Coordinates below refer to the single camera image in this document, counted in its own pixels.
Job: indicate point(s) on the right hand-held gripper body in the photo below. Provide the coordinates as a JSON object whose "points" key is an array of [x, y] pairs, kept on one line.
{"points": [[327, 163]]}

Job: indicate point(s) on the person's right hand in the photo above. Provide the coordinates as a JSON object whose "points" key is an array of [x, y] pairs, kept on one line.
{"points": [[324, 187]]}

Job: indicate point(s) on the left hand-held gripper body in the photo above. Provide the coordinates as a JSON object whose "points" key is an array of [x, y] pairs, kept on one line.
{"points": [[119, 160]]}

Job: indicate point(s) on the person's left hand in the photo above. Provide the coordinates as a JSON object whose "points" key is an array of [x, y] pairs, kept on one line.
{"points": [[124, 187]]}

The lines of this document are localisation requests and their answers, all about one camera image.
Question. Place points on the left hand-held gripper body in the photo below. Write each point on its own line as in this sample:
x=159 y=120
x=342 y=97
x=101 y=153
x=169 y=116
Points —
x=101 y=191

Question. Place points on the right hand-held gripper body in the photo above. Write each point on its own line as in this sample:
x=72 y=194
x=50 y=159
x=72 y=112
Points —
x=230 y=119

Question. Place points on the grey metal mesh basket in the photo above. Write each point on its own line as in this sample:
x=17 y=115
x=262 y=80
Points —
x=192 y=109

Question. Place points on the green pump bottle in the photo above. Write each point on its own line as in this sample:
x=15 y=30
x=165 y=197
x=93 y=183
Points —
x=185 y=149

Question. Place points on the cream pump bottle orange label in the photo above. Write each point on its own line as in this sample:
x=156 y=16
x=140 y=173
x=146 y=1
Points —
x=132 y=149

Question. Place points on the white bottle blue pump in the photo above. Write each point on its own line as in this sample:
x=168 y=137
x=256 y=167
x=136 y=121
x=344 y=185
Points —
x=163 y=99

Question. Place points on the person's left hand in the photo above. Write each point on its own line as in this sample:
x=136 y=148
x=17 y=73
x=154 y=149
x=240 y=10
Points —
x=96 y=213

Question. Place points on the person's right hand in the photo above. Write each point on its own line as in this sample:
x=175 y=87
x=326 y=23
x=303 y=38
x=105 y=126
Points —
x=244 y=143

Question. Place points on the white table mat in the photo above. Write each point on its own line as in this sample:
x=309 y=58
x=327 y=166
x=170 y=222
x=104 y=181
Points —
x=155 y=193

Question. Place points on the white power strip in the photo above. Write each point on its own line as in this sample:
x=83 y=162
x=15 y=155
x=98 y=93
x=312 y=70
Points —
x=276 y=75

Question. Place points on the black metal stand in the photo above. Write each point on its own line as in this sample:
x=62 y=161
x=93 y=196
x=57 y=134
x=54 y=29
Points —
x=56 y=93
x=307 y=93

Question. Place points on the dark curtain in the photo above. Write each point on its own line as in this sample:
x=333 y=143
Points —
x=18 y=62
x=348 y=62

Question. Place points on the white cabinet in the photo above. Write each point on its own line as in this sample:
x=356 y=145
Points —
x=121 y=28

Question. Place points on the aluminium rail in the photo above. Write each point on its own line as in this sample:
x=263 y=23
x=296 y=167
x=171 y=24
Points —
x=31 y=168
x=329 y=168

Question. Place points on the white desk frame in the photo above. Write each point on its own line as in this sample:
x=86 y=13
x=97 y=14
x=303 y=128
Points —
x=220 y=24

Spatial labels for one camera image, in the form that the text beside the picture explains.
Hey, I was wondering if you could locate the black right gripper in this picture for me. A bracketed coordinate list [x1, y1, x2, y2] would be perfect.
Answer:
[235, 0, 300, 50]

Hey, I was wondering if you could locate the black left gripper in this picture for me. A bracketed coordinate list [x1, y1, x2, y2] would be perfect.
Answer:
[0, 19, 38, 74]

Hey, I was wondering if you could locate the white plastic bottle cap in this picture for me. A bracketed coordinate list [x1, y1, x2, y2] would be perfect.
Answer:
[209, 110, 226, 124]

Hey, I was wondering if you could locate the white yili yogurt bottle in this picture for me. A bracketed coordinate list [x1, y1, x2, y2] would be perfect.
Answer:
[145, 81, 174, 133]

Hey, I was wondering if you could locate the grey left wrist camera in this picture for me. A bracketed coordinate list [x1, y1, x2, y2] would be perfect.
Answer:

◆ What is expected: Each line of the data above is to be set down exactly.

◆ Result of this task:
Coordinates below refer to the single camera image in this document, counted in its own pixels.
Job: indicate point(s) on the right hand-held gripper body in the photo below. Provide the coordinates as a JSON object whose "points" key is an array of [x, y] pairs, kept on one line.
{"points": [[327, 163]]}

Job: indicate point(s) on the person's right hand in the photo above. Provide the coordinates as a JSON object whose "points" key is an array of [x, y] pairs, kept on one line.
{"points": [[324, 187]]}

Job: indicate point(s) on the left hand-held gripper body in the photo above. Provide the coordinates as a JSON object whose "points" key is an array of [x, y] pairs, kept on one line.
{"points": [[119, 160]]}

Job: indicate point(s) on the person's left hand in the photo above. Provide the coordinates as a JSON object whose "points" key is an array of [x, y] pairs, kept on one line.
{"points": [[124, 187]]}

The lines of this document are localisation requests and their answers, all about one camera image.
Question. Place points on the left hand-held gripper body in the photo below. Write each point on its own line as in this sample:
x=159 y=120
x=342 y=97
x=101 y=153
x=169 y=116
Points —
x=101 y=191

Question. Place points on the right hand-held gripper body in the photo above. Write each point on its own line as in this sample:
x=72 y=194
x=50 y=159
x=72 y=112
Points —
x=230 y=119

Question. Place points on the grey metal mesh basket in the photo above. Write each point on its own line as in this sample:
x=17 y=115
x=262 y=80
Points —
x=192 y=109

Question. Place points on the green pump bottle in the photo above. Write each point on its own line as in this sample:
x=15 y=30
x=165 y=197
x=93 y=183
Points —
x=185 y=149

Question. Place points on the cream pump bottle orange label in the photo above. Write each point on its own line as in this sample:
x=156 y=16
x=140 y=173
x=146 y=1
Points —
x=132 y=149

Question. Place points on the white bottle blue pump in the photo above. Write each point on its own line as in this sample:
x=168 y=137
x=256 y=167
x=136 y=121
x=344 y=185
Points —
x=163 y=99

Question. Place points on the person's left hand in the photo above. Write each point on its own line as in this sample:
x=136 y=148
x=17 y=73
x=154 y=149
x=240 y=10
Points —
x=96 y=213

Question. Place points on the person's right hand in the photo above. Write each point on its own line as in this sample:
x=175 y=87
x=326 y=23
x=303 y=38
x=105 y=126
Points —
x=244 y=143

Question. Place points on the white table mat in the photo above. Write each point on its own line as in this sample:
x=309 y=58
x=327 y=166
x=170 y=222
x=104 y=181
Points —
x=155 y=193

Question. Place points on the white power strip in the photo above. Write each point on its own line as in this sample:
x=83 y=162
x=15 y=155
x=98 y=93
x=312 y=70
Points —
x=276 y=75

Question. Place points on the black metal stand in the photo above. Write each point on its own line as in this sample:
x=62 y=161
x=93 y=196
x=57 y=134
x=54 y=29
Points —
x=56 y=93
x=307 y=93

Question. Place points on the dark curtain in the photo above. Write each point on its own line as in this sample:
x=333 y=143
Points —
x=18 y=62
x=348 y=62

Question. Place points on the white cabinet in the photo above. Write each point on its own line as in this sample:
x=356 y=145
Points —
x=121 y=28

Question. Place points on the aluminium rail in the photo above. Write each point on its own line as in this sample:
x=263 y=23
x=296 y=167
x=171 y=24
Points —
x=31 y=168
x=329 y=168

Question. Place points on the white desk frame in the photo above. Write each point on its own line as in this sample:
x=86 y=13
x=97 y=14
x=303 y=128
Points —
x=220 y=24

Spatial labels for one camera image, in the form that the text beside the picture explains.
Hey, I was wondering if you could locate the black right gripper in this picture for me. A bracketed coordinate list [x1, y1, x2, y2] would be perfect.
Answer:
[235, 0, 300, 50]

Hey, I was wondering if you could locate the black left gripper in this picture for me. A bracketed coordinate list [x1, y1, x2, y2] would be perfect.
Answer:
[0, 19, 38, 74]

Hey, I was wondering if you could locate the white plastic bottle cap in this picture for me. A bracketed coordinate list [x1, y1, x2, y2] would be perfect.
Answer:
[209, 110, 226, 124]

Hey, I was wondering if you could locate the white yili yogurt bottle in this picture for me. A bracketed coordinate list [x1, y1, x2, y2] would be perfect.
Answer:
[145, 81, 174, 133]

Hey, I was wondering if you could locate the grey left wrist camera in this picture for me. A bracketed coordinate list [x1, y1, x2, y2] would be perfect.
Answer:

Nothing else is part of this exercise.